====== Data

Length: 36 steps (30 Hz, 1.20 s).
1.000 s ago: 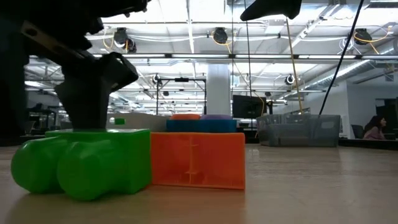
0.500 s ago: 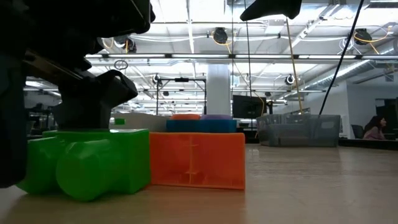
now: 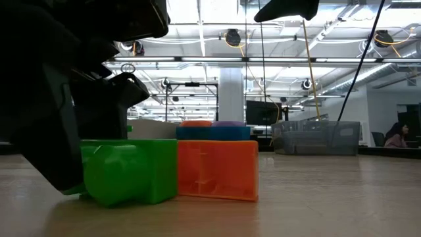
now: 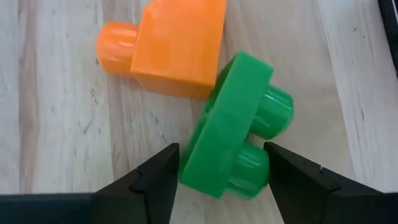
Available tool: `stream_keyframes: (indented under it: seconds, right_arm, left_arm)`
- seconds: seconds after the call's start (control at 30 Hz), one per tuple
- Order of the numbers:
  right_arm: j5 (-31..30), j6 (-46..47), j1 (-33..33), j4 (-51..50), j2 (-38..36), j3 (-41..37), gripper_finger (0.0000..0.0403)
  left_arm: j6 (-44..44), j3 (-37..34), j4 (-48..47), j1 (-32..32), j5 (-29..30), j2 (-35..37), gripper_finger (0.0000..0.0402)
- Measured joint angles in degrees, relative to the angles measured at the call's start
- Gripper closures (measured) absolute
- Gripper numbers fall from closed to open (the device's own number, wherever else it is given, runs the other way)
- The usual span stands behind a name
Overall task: Pick & Place Toys
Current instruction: Put the green game piece into the gray bin
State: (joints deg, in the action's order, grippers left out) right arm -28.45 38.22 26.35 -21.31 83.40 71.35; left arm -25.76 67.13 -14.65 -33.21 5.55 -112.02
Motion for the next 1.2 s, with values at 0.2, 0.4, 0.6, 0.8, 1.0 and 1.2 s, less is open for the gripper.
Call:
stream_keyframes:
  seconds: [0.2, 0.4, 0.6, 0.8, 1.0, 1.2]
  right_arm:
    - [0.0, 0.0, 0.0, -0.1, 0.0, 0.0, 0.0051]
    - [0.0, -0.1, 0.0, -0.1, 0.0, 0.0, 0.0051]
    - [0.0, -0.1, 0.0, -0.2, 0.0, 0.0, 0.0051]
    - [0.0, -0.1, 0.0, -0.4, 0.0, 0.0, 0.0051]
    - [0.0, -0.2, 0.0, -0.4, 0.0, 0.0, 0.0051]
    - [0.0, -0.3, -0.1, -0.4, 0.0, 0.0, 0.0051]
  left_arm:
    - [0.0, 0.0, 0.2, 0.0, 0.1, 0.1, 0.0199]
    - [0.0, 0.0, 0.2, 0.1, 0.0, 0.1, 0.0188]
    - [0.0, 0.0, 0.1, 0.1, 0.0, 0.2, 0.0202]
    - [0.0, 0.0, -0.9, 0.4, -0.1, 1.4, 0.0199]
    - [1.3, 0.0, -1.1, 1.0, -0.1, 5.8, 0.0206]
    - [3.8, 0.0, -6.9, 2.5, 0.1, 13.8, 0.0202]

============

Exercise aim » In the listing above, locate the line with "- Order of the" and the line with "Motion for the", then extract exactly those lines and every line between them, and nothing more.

Exercise answer »
- Order of the numbers:
  right_arm: j5 (-31..30), j6 (-46..47), j1 (-33..33), j4 (-51..50), j2 (-38..36), j3 (-41..37), gripper_finger (0.0000..0.0403)
  left_arm: j6 (-44..44), j3 (-37..34), j4 (-48..47), j1 (-32..32), j5 (-29..30), j2 (-35..37), gripper_finger (0.0000..0.0402)
- Measured joint angles in degrees, relative to the angles measured at the call's start
- Gripper closures (measured) absolute
- Gripper numbers fall from closed to open (the device's own number, wherever else it is given, runs the other way)
- The usual span stands behind a name
Overall task: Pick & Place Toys
Current instruction: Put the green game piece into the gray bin
State: (joints deg, in the action's order, grippers left out) right arm -28.45 38.22 26.35 -21.31 83.40 71.35; left arm -25.76 67.13 -14.65 -33.21 5.55 -112.02
Motion for the next 1.2 s, with values at 0.2, 0.4, 0.6, 0.8, 1.0 and 1.2 s, less is open for the gripper.

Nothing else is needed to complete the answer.